Komposisi nutrisi yang seimbang dapat berupa tinggi lemak rendah karbohidrat.
Kebutuhan protein seperti pada umumnya, protein dapat meningkatkan ventilasi
semenit oxigen comsumption dan respons ventilasi terhadap hipoksia dan hiperkapni.
Tetapi pada PPOK dengan gagal napas kelebihan pemasukan protein dapat
menyebabkan kelelahan.

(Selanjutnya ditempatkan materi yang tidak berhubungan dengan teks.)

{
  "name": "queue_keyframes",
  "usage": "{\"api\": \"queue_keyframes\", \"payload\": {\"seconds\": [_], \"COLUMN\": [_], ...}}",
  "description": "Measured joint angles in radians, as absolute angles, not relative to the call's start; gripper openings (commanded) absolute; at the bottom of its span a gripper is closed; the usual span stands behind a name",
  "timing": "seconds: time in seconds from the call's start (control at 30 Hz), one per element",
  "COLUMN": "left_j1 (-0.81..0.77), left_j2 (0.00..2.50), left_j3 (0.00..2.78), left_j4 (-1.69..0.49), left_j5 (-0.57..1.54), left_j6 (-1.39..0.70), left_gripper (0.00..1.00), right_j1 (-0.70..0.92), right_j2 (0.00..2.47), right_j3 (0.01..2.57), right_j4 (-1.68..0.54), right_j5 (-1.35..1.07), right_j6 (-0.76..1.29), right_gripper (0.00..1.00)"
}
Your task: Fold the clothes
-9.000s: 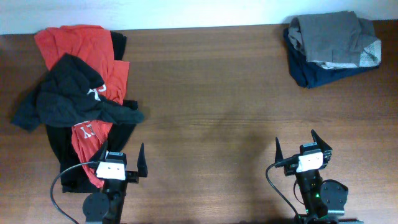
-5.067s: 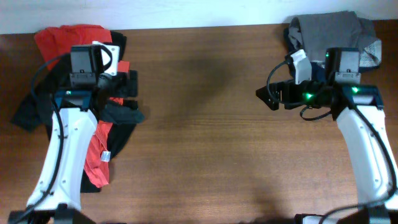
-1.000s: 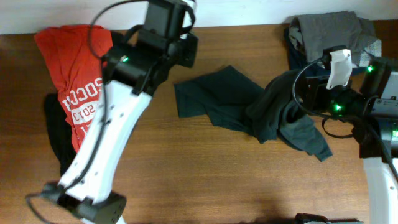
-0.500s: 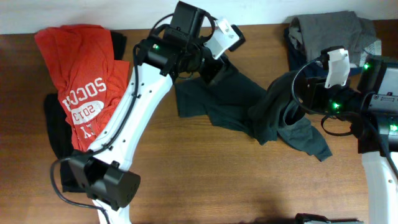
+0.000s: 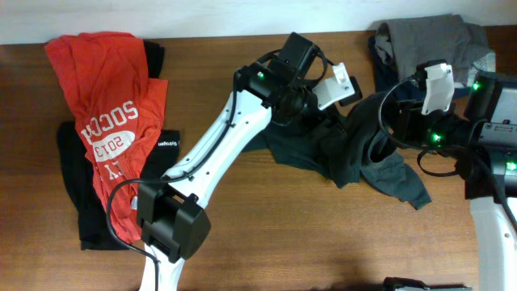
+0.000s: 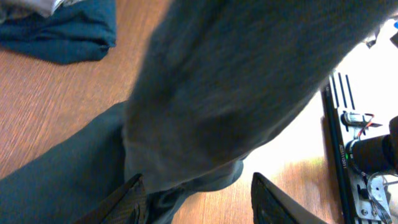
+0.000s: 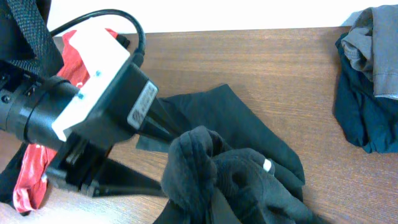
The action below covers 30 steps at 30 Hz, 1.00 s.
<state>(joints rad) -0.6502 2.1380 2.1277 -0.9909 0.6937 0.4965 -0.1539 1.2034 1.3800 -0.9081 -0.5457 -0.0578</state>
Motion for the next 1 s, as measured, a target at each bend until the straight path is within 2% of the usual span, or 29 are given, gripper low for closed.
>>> {"api": "queue_keyframes", "payload": {"seconds": [0.37, 0.73, 0.87, 0.97, 1.0], "left_j1": [-0.69, -0.69, -0.69, -0.69, -0.69], "left_j2": [2.183, 2.199, 2.199, 2.199, 2.199], "left_j3": [2.128, 2.128, 2.128, 2.128, 2.128], "left_j4": [-0.987, -0.937, -0.91, -0.899, -0.896], "left_j5": [0.728, 0.765, 0.784, 0.79, 0.79], "left_j6": [0.513, 0.513, 0.513, 0.514, 0.516], "left_gripper": [0.58, 0.55, 0.51, 0.38, 0.27], "right_j1": [-0.154, -0.154, -0.154, -0.154, -0.154], "right_j2": [1.203, 1.203, 1.203, 1.203, 1.203], "right_j3": [1.38, 1.38, 1.38, 1.38, 1.38], "right_j4": [-0.908, -0.908, -0.908, -0.908, -0.908], "right_j5": [-0.546, -0.546, -0.545, -0.545, -0.545], "right_j6": [-0.061, -0.061, -0.061, -0.061, -0.061], "right_gripper": [0.04, 0.04, 0.04, 0.04, 0.04]}}
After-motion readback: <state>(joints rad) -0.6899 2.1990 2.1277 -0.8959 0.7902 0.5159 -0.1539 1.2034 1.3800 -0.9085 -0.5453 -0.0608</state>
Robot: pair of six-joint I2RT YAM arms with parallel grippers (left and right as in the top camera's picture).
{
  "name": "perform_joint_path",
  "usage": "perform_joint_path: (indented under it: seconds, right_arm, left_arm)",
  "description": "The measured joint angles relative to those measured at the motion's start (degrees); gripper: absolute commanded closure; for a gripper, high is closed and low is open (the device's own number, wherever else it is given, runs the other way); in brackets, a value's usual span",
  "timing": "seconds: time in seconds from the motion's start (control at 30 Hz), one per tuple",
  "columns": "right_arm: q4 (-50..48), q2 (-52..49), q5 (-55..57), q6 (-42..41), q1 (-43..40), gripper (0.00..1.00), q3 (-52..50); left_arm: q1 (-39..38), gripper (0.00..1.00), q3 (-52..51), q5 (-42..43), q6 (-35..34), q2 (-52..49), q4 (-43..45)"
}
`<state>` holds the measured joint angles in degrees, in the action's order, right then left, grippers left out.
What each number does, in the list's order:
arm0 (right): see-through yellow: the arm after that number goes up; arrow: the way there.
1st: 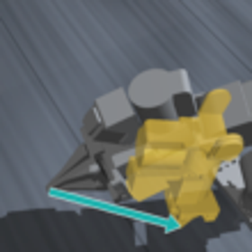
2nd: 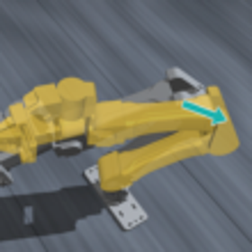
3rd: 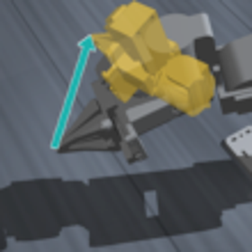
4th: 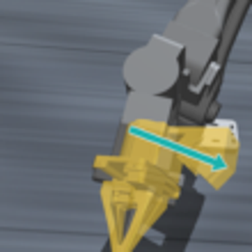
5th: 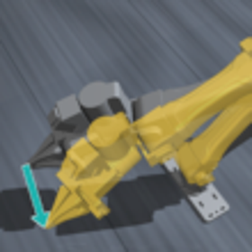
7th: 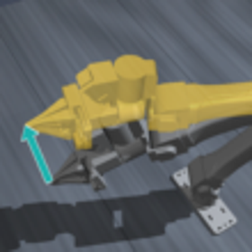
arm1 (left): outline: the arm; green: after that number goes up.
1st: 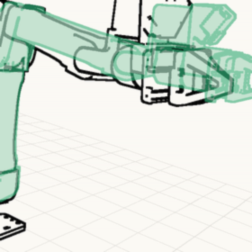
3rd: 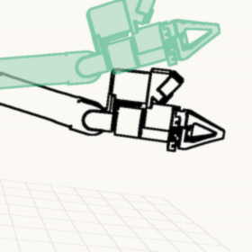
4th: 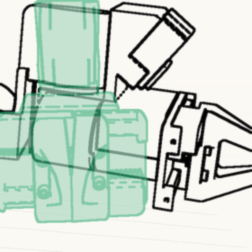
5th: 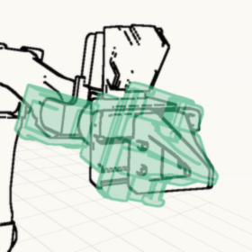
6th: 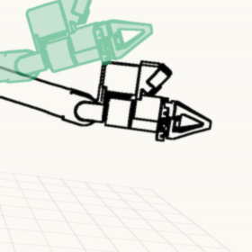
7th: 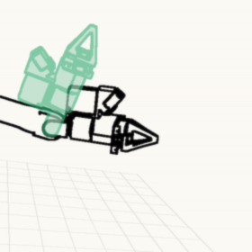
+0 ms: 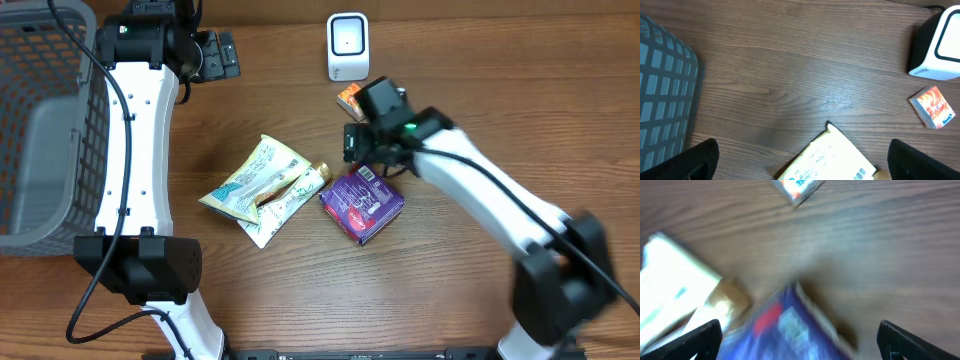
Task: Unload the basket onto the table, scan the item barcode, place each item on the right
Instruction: 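Move the right gripper down to the purple pack on the table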
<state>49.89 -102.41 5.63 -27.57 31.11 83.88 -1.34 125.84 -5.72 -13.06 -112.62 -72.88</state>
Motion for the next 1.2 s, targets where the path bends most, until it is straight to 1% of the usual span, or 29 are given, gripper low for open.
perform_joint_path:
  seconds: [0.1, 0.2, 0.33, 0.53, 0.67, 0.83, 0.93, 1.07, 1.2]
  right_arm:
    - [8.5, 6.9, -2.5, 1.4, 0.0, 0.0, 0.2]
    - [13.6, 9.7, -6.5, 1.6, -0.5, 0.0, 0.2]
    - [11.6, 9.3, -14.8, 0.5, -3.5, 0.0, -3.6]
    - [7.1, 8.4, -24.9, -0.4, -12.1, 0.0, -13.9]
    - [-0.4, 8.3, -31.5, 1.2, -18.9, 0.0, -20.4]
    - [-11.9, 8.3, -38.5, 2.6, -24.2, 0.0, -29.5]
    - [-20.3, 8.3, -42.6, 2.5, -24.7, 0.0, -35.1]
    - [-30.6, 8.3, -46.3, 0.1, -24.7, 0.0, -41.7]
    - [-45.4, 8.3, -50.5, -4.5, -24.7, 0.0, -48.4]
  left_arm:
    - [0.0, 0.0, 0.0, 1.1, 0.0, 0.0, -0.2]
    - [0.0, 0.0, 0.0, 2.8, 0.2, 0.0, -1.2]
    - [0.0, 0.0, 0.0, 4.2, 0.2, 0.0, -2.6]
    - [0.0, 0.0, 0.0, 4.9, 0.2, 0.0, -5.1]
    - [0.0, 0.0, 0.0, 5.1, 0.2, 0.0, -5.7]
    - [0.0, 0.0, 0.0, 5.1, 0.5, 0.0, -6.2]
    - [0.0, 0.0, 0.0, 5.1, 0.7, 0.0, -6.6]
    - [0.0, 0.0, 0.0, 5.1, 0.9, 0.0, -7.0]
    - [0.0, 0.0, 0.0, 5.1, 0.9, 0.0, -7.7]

Diperlukan keseimbangan antara kalori yang masuk dengan
kalori yang dibutuhkan. Dianjurkan pemberian nutrisi dengan komposisi seimbang,
yakni porsi kecil dengan waktu pemberian yang lebih sering, bila perlu nutrisi dapat
diberikan secara terus menerus (nocturnal feedings) dengan pipa nasogaster.
Rehabilitasi
Fisioterapi bertujuan memobilisasi sputum dan membuat pernapasan lebih efektif serta
mengembalikan kemampuan fisik penderita ke tingkat optimal.
Rehabilitasi psikis. Penderita PPOK sering merasa tertekan dan cemas sehingga perlu
pendekatan psikis untuk mengurangi perasaan tersebut.